- [RECORD SET]:
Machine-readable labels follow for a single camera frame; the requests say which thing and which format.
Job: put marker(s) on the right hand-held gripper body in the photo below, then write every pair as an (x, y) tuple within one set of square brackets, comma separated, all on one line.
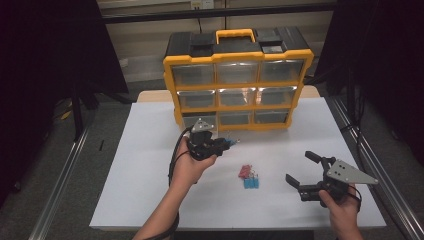
[(346, 173)]

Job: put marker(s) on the black horizontal rail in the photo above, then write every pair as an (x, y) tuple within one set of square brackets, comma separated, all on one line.
[(150, 16)]

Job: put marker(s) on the person's right hand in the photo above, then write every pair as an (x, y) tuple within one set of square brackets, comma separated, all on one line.
[(343, 208)]

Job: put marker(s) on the small black floor object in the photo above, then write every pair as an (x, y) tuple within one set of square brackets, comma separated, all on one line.
[(101, 145)]

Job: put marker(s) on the metal floor rail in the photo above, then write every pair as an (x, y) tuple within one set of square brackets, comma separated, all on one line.
[(60, 186), (393, 196)]

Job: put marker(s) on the person's left hand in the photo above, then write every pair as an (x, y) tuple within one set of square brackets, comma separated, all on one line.
[(188, 168)]

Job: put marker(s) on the yellow floor object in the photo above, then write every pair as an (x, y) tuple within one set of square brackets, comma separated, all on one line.
[(66, 115)]

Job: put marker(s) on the yellow black drawer cabinet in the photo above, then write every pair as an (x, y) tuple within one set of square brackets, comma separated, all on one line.
[(180, 43)]

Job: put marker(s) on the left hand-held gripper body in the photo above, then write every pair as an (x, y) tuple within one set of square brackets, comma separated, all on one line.
[(201, 143)]

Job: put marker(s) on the black curtain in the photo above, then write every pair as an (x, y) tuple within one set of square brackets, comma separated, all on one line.
[(383, 50), (50, 50)]

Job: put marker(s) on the blue crimp terminal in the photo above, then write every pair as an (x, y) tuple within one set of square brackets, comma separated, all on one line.
[(251, 183), (246, 183), (256, 183), (230, 143)]

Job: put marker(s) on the white wall socket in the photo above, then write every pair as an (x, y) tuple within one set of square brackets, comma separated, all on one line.
[(201, 4)]

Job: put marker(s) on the clear plastic storage drawer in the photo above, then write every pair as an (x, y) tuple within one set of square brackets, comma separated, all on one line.
[(196, 119)]

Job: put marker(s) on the grid of clear drawers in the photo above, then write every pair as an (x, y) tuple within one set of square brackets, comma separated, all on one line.
[(237, 71)]

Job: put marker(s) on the black stand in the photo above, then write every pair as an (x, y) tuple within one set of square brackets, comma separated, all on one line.
[(77, 113), (350, 96)]

- [WORK TO BE COMPLETED]: If an entry contains an image, skip the image and return the rest of the listing unchanged.

- [RESULT OF THIS EXERCISE]:
Machine-readable labels follow for a single camera frame; the requests say which thing and which format.
Job: put marker(s) on the right hand-held gripper body in the photo below, then write every pair as an (x, y) tuple within one set of square brackets, comma separated, all on one line.
[(346, 173)]

Job: put marker(s) on the black horizontal rail in the photo above, then write every pair as an (x, y) tuple within one set of square brackets, comma separated, all on one line.
[(150, 16)]

Job: put marker(s) on the person's right hand in the photo above, then write every pair as an (x, y) tuple within one set of square brackets, comma separated, all on one line.
[(343, 208)]

Job: put marker(s) on the small black floor object in the photo above, then write every pair as an (x, y) tuple within one set of square brackets, comma separated, all on one line.
[(101, 145)]

Job: put marker(s) on the metal floor rail in the photo above, then write every pair as an (x, y) tuple within one set of square brackets, comma separated, all on one line.
[(60, 186), (393, 196)]

Job: put marker(s) on the person's left hand in the photo above, then write every pair as an (x, y) tuple within one set of square brackets, comma separated, all on one line.
[(188, 168)]

Job: put marker(s) on the yellow floor object in the photo above, then write every pair as an (x, y) tuple within one set of square brackets, comma separated, all on one line.
[(66, 115)]

Job: put marker(s) on the yellow black drawer cabinet in the photo above, then write every pair as an (x, y) tuple within one set of square brackets, comma separated, all on one line.
[(180, 43)]

Job: put marker(s) on the left hand-held gripper body in the photo above, then write every pair as an (x, y) tuple within one set of square brackets, comma separated, all on one line.
[(201, 143)]

Job: put marker(s) on the black curtain in the photo above, then write every pair as an (x, y) tuple within one set of square brackets, comma separated, all on one line.
[(383, 50), (50, 50)]

Job: put marker(s) on the blue crimp terminal in the photo above, then write every pair as an (x, y) tuple within one set of square brackets, comma separated, all on one line.
[(251, 183), (246, 183), (256, 183), (230, 143)]

Job: put marker(s) on the white wall socket in the photo above, then write every pair as an (x, y) tuple within one set of square brackets, comma separated, all on one line.
[(201, 4)]

Job: put marker(s) on the clear plastic storage drawer in the photo above, then write every pair as an (x, y) tuple within one set of square brackets, comma separated, all on one line.
[(196, 119)]

Job: put marker(s) on the grid of clear drawers in the photo above, then write every pair as an (x, y) tuple within one set of square brackets, comma separated, all on one line.
[(237, 71)]

Job: put marker(s) on the black stand in the photo above, then write every pair as an (x, y) tuple within one set of square brackets, comma separated, all on one line.
[(77, 113), (350, 96)]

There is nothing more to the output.